Châteaubriant
- Full name: Voltigeurs de Châteaubriant
- Founded: 1907; 119 years ago
- Ground: Stade de la Ville en Bois, Châteaubriant
- Capacity: 3,000
- President: Joseph Viol
- Joint managers: Florian Plantard Daouda Leye
- League: National 2 Group B
- 2023–24: National 2 Group C, 9th of 14
- Website: www.voltigeurs.fr
| Home colours | Away colours |

= Voltigeurs de Châteaubriant =

French football club

Voltigeurs de Châteaubriant is a French association football club based in the commune of Châteaubriant, Loire-Atlantique. As of the 2020–21 season the men's team competes in the National 2, the fourth tier of French football, having won promotion in the truncated 2019–20 season. The club plays their home matches at the Stade de la Ville en Bois, which has a capacity of 3,000.

==History==
Voltigeurs de Châteaubriant was founded in 1907, and the football section appeared around 1920. Originally the club also had gymnastics and tennis sections, but these are no longer active.

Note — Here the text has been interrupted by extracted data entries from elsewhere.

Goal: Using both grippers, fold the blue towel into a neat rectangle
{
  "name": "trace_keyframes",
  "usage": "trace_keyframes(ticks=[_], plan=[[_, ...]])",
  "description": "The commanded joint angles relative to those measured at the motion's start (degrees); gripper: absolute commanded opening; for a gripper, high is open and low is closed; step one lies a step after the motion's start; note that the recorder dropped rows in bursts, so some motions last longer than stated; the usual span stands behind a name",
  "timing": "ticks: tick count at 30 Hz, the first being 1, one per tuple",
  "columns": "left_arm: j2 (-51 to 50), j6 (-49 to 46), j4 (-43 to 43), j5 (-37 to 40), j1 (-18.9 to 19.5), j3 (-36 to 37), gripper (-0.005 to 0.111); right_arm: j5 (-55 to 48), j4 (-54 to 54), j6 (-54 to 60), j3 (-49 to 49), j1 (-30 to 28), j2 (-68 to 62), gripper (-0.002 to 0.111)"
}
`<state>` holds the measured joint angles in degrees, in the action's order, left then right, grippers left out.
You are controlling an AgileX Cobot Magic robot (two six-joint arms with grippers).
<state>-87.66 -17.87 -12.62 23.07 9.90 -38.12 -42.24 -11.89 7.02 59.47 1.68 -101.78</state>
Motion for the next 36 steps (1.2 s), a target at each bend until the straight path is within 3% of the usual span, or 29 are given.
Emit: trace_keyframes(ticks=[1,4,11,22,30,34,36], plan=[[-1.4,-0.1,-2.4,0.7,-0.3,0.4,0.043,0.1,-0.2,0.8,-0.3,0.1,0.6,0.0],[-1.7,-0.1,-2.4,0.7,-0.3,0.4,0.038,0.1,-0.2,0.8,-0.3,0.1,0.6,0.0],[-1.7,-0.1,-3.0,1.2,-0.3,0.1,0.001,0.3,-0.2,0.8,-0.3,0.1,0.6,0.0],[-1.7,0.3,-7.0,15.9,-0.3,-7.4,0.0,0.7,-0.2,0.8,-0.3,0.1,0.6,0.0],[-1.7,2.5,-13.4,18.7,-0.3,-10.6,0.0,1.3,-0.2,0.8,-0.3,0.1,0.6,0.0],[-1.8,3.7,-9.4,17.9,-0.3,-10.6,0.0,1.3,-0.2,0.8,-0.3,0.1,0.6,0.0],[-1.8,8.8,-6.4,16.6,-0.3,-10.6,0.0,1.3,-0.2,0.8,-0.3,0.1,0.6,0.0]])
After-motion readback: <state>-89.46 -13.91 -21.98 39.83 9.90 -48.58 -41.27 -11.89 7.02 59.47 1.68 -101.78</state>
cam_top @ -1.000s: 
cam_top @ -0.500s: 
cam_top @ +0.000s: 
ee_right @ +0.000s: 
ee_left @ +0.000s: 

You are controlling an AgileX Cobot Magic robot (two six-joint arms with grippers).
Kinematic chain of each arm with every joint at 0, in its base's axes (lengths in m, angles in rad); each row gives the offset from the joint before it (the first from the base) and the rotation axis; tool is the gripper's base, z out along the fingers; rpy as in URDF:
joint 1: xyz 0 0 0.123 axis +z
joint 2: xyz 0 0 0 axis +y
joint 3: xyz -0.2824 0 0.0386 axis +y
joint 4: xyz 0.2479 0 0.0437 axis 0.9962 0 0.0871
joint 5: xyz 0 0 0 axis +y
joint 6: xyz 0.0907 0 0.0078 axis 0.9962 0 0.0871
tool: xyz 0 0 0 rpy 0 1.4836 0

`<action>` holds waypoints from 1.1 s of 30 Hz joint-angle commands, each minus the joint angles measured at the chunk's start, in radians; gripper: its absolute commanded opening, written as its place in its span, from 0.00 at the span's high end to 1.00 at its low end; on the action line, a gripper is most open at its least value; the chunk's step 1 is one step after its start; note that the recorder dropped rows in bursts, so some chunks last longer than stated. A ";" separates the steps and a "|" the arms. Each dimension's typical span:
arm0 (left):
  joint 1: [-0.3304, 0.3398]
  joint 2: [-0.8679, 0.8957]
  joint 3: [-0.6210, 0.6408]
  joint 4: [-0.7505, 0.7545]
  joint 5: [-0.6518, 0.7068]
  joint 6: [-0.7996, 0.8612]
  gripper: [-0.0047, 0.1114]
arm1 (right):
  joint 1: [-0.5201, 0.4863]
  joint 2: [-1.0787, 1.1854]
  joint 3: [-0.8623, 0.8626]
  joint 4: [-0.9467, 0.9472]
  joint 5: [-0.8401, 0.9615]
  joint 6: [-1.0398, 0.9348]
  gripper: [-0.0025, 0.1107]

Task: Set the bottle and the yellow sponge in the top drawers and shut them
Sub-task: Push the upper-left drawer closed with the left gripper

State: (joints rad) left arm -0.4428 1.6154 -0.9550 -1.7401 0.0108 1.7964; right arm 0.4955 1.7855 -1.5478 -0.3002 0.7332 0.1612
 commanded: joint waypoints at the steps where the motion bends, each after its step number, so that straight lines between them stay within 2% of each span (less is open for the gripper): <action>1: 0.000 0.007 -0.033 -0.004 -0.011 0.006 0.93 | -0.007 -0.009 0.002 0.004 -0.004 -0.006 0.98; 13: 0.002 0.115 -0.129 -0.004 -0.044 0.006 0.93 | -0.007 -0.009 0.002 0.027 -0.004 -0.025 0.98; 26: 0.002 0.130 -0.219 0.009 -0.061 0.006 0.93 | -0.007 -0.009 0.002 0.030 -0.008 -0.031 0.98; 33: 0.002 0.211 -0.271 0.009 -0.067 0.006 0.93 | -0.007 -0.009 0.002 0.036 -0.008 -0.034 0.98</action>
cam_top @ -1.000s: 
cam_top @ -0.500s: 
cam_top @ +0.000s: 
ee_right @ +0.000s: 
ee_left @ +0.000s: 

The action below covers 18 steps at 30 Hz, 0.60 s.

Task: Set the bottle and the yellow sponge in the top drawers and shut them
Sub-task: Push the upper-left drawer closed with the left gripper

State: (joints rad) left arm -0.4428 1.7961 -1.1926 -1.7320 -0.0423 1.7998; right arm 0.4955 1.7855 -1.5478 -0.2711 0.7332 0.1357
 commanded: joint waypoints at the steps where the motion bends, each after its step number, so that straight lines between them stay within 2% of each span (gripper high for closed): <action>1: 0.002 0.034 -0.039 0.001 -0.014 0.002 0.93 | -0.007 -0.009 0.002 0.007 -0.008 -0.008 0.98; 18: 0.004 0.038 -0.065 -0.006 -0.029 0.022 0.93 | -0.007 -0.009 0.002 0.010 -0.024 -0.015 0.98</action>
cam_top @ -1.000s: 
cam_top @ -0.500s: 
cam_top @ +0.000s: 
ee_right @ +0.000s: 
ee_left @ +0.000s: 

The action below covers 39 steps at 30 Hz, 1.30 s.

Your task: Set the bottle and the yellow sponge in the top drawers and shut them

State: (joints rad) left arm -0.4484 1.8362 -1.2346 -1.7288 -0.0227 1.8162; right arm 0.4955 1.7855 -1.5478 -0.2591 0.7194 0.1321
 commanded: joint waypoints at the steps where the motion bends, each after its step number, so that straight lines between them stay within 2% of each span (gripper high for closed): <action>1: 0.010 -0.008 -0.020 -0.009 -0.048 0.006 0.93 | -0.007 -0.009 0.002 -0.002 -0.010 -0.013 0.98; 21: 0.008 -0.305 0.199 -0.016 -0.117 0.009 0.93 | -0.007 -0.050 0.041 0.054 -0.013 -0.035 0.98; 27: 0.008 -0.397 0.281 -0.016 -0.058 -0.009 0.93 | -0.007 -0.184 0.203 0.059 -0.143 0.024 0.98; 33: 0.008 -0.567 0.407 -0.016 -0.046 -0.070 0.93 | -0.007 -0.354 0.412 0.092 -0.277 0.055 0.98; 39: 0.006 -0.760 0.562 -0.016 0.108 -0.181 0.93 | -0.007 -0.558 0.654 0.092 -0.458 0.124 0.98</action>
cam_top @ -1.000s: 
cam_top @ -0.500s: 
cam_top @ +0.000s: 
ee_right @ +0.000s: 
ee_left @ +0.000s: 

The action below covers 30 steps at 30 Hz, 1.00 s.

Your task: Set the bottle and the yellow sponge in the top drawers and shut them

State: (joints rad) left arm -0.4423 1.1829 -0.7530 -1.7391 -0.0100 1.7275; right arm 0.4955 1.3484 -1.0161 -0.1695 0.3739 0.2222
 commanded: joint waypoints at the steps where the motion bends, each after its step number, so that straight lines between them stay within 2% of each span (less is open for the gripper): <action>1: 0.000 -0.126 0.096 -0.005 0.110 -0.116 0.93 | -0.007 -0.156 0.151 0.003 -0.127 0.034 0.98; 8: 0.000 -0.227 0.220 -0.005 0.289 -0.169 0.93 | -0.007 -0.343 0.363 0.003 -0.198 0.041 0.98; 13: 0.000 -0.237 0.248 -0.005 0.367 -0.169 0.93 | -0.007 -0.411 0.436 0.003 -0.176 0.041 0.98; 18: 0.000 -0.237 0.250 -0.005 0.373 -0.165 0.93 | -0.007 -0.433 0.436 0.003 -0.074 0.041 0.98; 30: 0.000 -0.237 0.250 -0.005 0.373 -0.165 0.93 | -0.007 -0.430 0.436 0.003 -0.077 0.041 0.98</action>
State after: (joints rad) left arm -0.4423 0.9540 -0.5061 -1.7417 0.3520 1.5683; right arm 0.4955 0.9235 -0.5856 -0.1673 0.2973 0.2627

The football team has played in regional leagues for the vast majority of its existence, with varying levels of success. Châteaubriant won the Division d'Honneur (DH) Ouest in 1958 but declined promotion to the next tier, allowing Stade Brestois 29 to be promoted in their place. This was to be their only league title until 1991, when the club won the DH Atlantique, thereby gaining promotion to Division 4, the equivalent of the current CFA. In 1993, as part of the restructuring of the French league system, the club was moved to the newly formed National 3, the fifth tier of the pyramid. Relegation back to the regional divisions followed in 1997.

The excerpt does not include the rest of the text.